__Exercise__.
Line by line, copy all of the data exactly.

────────

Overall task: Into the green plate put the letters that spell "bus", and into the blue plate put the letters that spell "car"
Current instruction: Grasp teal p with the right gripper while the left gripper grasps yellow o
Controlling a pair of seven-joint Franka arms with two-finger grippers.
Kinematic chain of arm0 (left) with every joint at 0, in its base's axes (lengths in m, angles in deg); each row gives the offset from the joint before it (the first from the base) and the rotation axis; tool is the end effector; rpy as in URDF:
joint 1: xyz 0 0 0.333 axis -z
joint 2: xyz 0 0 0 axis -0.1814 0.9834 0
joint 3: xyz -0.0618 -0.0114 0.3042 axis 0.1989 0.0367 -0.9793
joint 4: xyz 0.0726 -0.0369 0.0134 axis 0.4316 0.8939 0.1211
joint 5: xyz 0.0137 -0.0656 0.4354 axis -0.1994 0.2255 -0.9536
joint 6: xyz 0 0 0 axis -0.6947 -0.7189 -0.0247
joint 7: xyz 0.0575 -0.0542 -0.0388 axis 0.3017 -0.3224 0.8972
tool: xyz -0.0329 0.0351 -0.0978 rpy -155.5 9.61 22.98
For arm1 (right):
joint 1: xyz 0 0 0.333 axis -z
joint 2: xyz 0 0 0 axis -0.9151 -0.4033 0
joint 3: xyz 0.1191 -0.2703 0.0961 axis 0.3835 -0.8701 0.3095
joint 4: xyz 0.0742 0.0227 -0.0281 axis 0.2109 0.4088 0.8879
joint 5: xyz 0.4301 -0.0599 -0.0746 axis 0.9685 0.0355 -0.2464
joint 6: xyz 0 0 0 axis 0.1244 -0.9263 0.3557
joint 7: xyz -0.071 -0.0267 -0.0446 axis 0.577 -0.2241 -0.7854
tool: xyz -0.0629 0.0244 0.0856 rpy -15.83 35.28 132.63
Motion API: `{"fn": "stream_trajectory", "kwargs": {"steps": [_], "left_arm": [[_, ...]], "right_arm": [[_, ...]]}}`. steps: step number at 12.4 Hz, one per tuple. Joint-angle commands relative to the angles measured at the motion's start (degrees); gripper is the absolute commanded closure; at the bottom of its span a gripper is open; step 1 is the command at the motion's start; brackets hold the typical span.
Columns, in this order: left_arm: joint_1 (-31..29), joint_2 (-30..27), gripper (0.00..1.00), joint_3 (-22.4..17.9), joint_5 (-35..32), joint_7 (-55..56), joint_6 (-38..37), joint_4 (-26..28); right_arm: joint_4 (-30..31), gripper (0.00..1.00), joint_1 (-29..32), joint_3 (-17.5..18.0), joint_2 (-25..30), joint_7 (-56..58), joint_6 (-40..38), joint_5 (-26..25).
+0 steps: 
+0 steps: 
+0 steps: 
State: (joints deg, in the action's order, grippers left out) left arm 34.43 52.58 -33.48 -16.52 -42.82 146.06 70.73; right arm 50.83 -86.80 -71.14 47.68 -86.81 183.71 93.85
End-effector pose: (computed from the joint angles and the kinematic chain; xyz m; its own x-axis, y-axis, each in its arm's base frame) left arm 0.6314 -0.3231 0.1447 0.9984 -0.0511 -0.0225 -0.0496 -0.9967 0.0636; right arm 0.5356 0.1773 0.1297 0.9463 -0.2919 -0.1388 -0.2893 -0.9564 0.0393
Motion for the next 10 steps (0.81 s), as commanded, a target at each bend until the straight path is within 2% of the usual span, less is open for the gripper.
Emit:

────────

__Solution to the problem__.
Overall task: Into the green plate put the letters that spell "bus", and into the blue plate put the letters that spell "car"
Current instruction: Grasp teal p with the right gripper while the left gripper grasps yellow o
Controlling a pair of seven-joint Franka arms with two-finger grippers.
Kinematic chain of arm0 (left) with every joint at 0, in its base's axes (lengths in m, angles in deg); each row gives the offset from the joint before it (the first from the base) and the rotation axis; tool is the end effector; rpy as in URDF:
joint 1: xyz 0 0 0.333 axis -z
joint 2: xyz 0 0 0 axis -0.1814 0.9834 0
joint 3: xyz -0.0618 -0.0114 0.3042 axis 0.1989 0.0367 -0.9793
joint 4: xyz 0.0726 -0.0369 0.0134 axis 0.4316 0.8939 0.1211
joint 5: xyz 0.0137 -0.0656 0.4354 axis -0.1994 0.2255 -0.9536
joint 6: xyz 0 0 0 axis -0.6947 -0.7189 -0.0247
joint 7: xyz 0.0575 -0.0542 -0.0388 axis 0.3017 -0.3224 0.8972
tool: xyz -0.0329 0.0351 -0.0978 rpy -155.5 9.61 22.98
For arm1 (right):
joint 1: xyz 0 0 0.333 axis -z
joint 2: xyz 0 0 0 axis -0.9151 -0.4033 0
joint 3: xyz 0.1191 -0.2703 0.0961 axis 0.3835 -0.8701 0.3095
joint 4: xyz 0.0742 0.0227 -0.0281 axis 0.2109 0.4088 0.8879
joint 5: xyz 0.4301 -0.0599 -0.0746 axis 0.9685 0.0355 -0.2464
joint 6: xyz 0 0 0 axis 0.1244 -0.9263 0.3557
joint 7: xyz -0.071 -0.0267 -0.0446 axis 0.577 -0.2241 -0.7854
tool: xyz -0.0629 0.0244 0.0856 rpy -15.83 35.28 132.63
Motion API: `{"fn": "stream_trajectory", "kwargs": {"steps": [_], "left_arm": [[_, ...]], "right_arm": [[_, ...]]}}`. steps: step number at 12.4 Hz, one per tuple. Joint-angle commands relative to the angles measured at the motion's start (degrees); gripper is the absolute commanded closure; at the bottom of its span a gripper is open; step 1 is the command at the motion's start; brackets hold the typical span.
Columns, in this order: left_arm: joint_1 (-31..29), joint_2 (-30..27), gripper (0.00..1.00), joint_3 (-22.4..17.9), joint_5 (-35..32), joint_7 (-55..56), joint_6 (-38..37), joint_4 (-26..28); right_arm: joint_4 (-30..31), gripper (0.00..1.00), joint_1 (-29..32), joint_3 (-17.5..18.0), joint_2 (-25..30), joint_7 (-56..58), joint_6 (-40..38), joint_5 (-26..25).
+0 steps: 
+0 steps: 
+0 steps: 
State: (joints deg, in the action's order, grippers left out) left arm 34.43 52.58 -33.48 -16.52 -42.82 146.06 70.73; right arm 50.83 -86.80 -71.14 47.68 -86.81 183.71 93.85
End-effector pose: (computed from the joint angles and the kinematic chain; xyz m; its own x-axis, y-axis, each in its arm's base frame) left arm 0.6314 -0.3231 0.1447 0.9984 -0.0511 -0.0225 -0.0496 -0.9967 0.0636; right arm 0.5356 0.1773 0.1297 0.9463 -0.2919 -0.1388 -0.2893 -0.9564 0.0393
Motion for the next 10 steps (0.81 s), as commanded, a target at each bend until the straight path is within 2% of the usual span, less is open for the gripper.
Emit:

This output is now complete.